June 3: Two weeks later, the establishment-vs.-tea party contest shifts to Mississippi, which is among eight states holding primaries that day.
Six-term Sen. Thad Cochran is facing a serious challenge from state lawmaker Chris McDaniel in Mississippi. Private polling shows Cochran with a comfortable lead, but outside establishment groups are taking nothing for granted.
Has the tea party lost its mojo?
Since its birth in 2009, the tea party movement has had many electoral successes. Primary challenges from the right have produced major headlines for the movement.

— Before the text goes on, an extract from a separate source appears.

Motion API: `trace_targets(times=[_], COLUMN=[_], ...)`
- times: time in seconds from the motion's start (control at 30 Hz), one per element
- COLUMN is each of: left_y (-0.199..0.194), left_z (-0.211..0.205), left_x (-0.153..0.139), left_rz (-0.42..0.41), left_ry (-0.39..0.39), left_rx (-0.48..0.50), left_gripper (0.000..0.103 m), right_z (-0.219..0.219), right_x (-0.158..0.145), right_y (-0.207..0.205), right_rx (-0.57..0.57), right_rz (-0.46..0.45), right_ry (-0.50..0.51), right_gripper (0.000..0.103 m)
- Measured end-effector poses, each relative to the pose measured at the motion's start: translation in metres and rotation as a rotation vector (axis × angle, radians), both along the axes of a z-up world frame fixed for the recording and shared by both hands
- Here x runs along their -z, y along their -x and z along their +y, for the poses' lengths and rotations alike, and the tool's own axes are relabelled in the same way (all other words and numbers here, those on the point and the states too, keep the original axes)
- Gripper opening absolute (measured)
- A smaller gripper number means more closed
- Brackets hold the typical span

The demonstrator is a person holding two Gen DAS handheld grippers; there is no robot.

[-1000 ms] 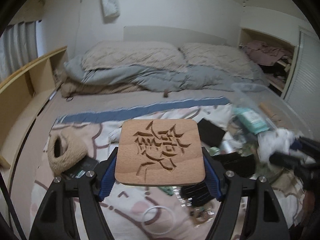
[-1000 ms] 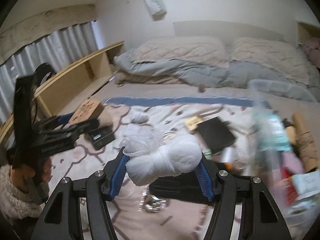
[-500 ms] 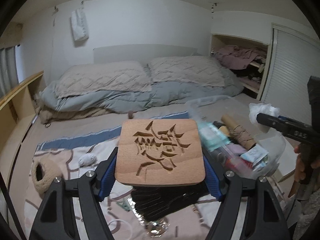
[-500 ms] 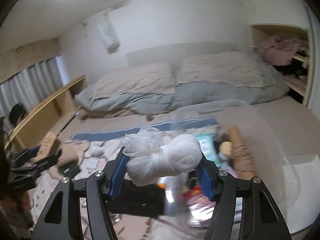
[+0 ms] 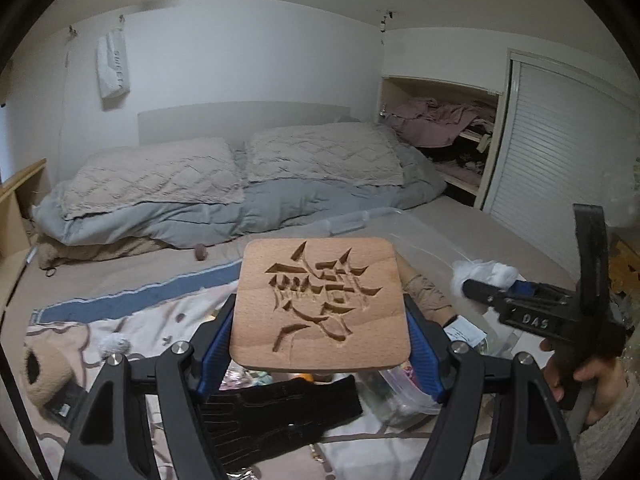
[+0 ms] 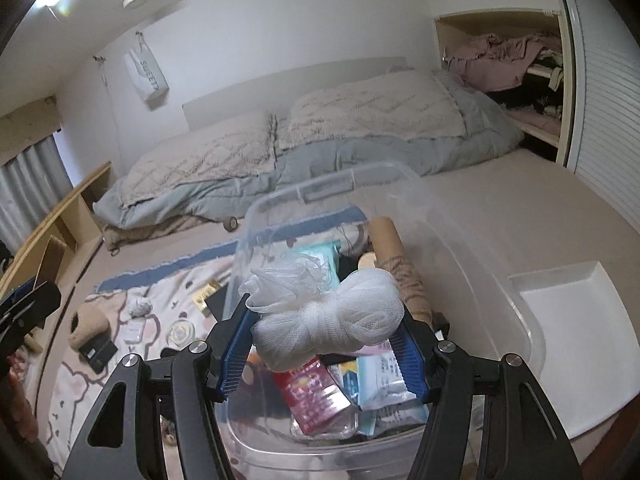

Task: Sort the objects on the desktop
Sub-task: 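Drop the cotton ball into the clear box with the right tool while left holds coaster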

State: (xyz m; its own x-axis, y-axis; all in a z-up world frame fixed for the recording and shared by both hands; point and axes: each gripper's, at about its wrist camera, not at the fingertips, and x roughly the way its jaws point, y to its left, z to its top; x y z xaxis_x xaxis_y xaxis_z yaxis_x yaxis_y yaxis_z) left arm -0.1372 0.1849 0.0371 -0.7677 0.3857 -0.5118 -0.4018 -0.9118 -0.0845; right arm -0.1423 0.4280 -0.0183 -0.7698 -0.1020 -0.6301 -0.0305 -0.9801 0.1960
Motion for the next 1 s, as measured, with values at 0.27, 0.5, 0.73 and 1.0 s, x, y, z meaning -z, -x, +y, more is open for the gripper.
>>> trace_targets(times=[0.27,0.5,0.73,1.0], left_y=[0.011,0.020,0.015,0.017], left_z=[0.005,0.001,0.004,0.003], left_x=[0.023,0.026,0.026,0.030], left_rz=[-0.001,-0.019,-0.014,-0.045], left_ry=[0.063,0.043,0.058,0.043], left_rx=[-0.007,-0.010,0.005,-0.002], left_gripper=[0.075,0.075,0.075,0.075], right_z=[0.005,0.013,0.016,0.016], right_x=[0.031,0.046,0.051,0.042], right_y=[0.019,0.016,0.013,0.006], right_rx=[0.018,0.062,0.099,0.102], right_rz=[-0.173,-0.291,-0.333,-0.289], right_ry=[-0.031,-0.033,-0.079,-0.082], right_gripper=[0.064,0.064,0.066,0.103])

But they have also given the GOP lots of headaches and hurt the party's chances of winning back the Senate from Democrats, effectively costing the GOP five winnable elections the last two cycles in Nevada, Delaware, Colorado, Indiana and Missouri.
So what's happening this cycle?
"I don't think we can say that the tea party movement is dead, but there seems to be less enthusiasm among their activists and supporters this year," said Jennifer Duffy, senior editor for the non-partisan Cook Political Report, a top campaign handicapper. "Establishment Republicans and incumbents have learned to run against tea party-backed candidates.
And outside help this time may be making a difference.
"I think the Republican establishment is fighting back more than in previous cycles. There is more organization and involvement from outside groups in some of these primaries. I think in the past it was too often an incumbent running against an anti-establishment challenger and a host of outside groups," said Nathan Gonzales, deputy editor of the non-partisan Rothenberg Political Report.
Winning by losing
Regardless of the outcome of the primary contests, Amy Kremer says the tea party is already victorious.
"The tea party has already won because we have changed the narrative and the political landscape in Washington. Now, both sides of the aisle express concern about our ballooning national debt," said Kremer, who just stepped down as chairwoman of the Tea Party Express and is now helping Matt Bevin in his bid to unseat McConnell in Kentucky.
CNN Chief National Correspondent John King agrees.
"The tea party is winning by losing in the sense that you don't see any Republicans saying, 'Let's pass immigration reform that gives a path to citizenship, let's make it easier for the President to raise the debt ceiling.' Almost all Republicans have shifted right."
This war is far from over
Another top strategist says this year's contests aren't the final chapter in the struggle between the grassroots and the establishment.
"The party remains deeply divided, and both sides have the resources and commitment needed to take the fight into 2015 and 2016, wrote Stuart Rothenberg, editor and publisher of the Rothenberg Political Report, another top campaign handicapper. "The war is likely to get messier and the division more consequential before the two sides look for ways to bridge their differences. That should please Democrats."